Why this Management Guru Wants You to ‘Waste’ Money to Grow Your Business
Luke Williams has a message that goes against everything most business owners believe: You need to waste money. Not recklessly, but intentionally. Williams isn’t talking about throwing cash into the wind. He is talking about investing in ideas that might not pay off right away, or ever.
Williams teaches innovation at NYU and has worked with top companies around the world. His core belief? Business growth doesn’t come from squeezing every last drop of value from what worked yesterday. It comes from doing what feels uncomfortable: Experimenting, learning, and sometimes “wasting” money to discover what is next.
Return on Learning Beats ROI
Most companies obsess over ROI. Every dollar needs to prove its worth. But Williams flips that thinking. He pushes for ROL, ‘Return on Learning.’ The real win, he says, isn’t always money back. It is insight, and knowing what doesn’t work, what might work, and what could be the next big thing.

Elevate / Pexels / Learning has value, even if it looks like failure. Spending money on a bold idea that flops can still move your company forward. You learn faster and adapt quickly.

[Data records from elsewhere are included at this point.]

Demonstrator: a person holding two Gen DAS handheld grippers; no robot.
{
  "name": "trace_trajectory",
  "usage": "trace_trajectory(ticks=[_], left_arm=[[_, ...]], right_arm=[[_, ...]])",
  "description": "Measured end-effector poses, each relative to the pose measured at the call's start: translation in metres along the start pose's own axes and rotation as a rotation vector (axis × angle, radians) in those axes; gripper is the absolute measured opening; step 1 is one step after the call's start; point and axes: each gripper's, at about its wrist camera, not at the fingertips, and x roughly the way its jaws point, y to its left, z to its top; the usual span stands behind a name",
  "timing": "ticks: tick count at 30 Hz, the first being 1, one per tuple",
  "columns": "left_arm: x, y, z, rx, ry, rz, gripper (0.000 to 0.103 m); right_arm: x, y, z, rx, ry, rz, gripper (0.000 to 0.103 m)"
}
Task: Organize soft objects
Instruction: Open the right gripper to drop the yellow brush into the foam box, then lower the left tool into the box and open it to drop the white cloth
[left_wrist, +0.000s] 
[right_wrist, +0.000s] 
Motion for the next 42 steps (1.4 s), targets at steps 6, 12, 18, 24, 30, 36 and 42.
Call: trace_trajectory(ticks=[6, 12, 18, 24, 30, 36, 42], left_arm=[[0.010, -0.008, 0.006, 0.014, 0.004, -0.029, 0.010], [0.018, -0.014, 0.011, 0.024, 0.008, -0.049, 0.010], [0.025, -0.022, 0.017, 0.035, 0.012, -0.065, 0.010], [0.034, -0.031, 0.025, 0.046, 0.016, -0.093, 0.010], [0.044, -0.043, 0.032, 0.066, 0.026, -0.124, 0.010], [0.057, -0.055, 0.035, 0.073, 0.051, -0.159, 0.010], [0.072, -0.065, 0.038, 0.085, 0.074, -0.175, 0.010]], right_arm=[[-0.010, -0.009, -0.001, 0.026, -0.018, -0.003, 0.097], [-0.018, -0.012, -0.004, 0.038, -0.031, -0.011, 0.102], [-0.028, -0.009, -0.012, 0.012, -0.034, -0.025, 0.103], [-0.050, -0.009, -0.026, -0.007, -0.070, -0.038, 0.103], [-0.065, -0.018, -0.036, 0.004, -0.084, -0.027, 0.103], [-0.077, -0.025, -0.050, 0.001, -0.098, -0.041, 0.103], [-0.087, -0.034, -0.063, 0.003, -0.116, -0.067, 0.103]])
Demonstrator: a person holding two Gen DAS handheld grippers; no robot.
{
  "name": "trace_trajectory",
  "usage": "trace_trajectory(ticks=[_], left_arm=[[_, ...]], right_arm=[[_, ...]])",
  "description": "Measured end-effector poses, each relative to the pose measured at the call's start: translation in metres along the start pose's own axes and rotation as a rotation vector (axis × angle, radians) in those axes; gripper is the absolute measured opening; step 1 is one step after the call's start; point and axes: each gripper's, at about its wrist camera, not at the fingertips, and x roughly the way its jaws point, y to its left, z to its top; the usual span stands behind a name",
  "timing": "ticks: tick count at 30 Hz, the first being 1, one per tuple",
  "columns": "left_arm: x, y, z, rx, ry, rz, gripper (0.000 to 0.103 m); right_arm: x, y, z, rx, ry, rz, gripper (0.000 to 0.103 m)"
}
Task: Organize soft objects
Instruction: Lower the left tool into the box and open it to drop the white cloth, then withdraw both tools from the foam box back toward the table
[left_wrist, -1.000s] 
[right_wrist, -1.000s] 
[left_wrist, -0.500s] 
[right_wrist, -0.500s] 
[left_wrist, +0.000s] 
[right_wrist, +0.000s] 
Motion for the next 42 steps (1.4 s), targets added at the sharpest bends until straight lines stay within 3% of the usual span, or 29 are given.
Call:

Williams warns against “incremental thinking.” That is when companies continue to do what already works, just a little better. The problem is, while you are fine-tuning your old model, someone else is building something that makes your model obsolete.
If your business only plays it safe, you risk falling behind. Innovation means pushing boundaries. That starts with asking bold questions, not just making small upgrades. Disruption doesn’t wait for permission.
Ideas are Your Real Currency
To Williams, the most valuable asset a company can have isn’t money. It is ideas. If you have more ideas than your competitors, you have more chances to win. You can shift faster, try more things, and find fresh ways to serve your customers.
Forget about chaotic brainstorming sessions with sticky notes and loud voices. Williams believes in “deliberate creativity.” You train your brain to challenge what feels normal.
That means building habits around asking, “What if?” It means rewarding curiosity, even if it leads nowhere. Eventually, those questions lead somewhere valuable. Deliberate creativity turns your whole team into problem solvers, not just task managers.
The Bigger Lesson for Business Environments Everywhere
While this mindset has deep relevance in places like Hawaii, where industries have come and gone, the lesson is global. Every economy, every business hub, faces the same pressure: change or be left behind. The companies that survive in the long term are those that continually evolve.

Hillary / Pexels / Instead of hiring people who fit the mold, Williams recommends hiring “Imagineers.” People who bring strange, bold, creative energy.
Every region needs to encourage a business culture that rewards fresh thinking. Waiting for a perfect idea or the “right” industry to lead growth is a trap.
Old Thinking vs. New Thinking
Traditional thinking wants proof before action. Disruptive thinking says action creates the proof. Instead of picking a single industry to back, smart leaders create conditions where many ideas can grow. That is how breakthroughs happen.
Not to shake things up for fun, but to build the future. The goal is growth, not comfort.
Failure Isn’t the Enemy!
Playing it safe looks good on paper. But over time, it kills progress. Innovation comes from making mistakes, learning quickly, and fixing what is broken. Williams says teams should be encouraged to rethink everything, from products and processes to customers and even the core mission.
This approach doesn’t ignore strategy. It deepens it. You are not throwing stuff at the wall blindly. Instead, you are testing with intent, learning from each try, and improving with each round. That is the loop successful companies run every day.